** Problem to solve **
Copy each line of the records that holds the string "Outline".

** Record excerpts **
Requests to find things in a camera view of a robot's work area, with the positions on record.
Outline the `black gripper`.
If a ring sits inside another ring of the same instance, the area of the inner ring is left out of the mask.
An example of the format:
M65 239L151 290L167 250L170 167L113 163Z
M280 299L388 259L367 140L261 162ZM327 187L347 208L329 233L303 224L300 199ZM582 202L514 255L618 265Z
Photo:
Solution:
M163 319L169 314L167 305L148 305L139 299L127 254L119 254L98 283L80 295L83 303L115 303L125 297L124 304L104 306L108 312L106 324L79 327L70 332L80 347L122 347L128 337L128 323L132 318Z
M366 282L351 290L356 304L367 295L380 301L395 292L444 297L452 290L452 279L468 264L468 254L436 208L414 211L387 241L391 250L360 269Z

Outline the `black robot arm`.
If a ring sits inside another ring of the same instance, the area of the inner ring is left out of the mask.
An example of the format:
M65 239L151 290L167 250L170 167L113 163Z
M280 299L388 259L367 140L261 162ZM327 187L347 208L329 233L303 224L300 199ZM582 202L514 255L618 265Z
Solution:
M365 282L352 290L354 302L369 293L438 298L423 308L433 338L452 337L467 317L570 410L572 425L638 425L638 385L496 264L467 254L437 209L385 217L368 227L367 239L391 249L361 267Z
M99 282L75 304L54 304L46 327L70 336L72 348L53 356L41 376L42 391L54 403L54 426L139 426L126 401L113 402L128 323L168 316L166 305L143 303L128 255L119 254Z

** Solution **
Outline the `black gripper`.
Outline the `black robot arm`.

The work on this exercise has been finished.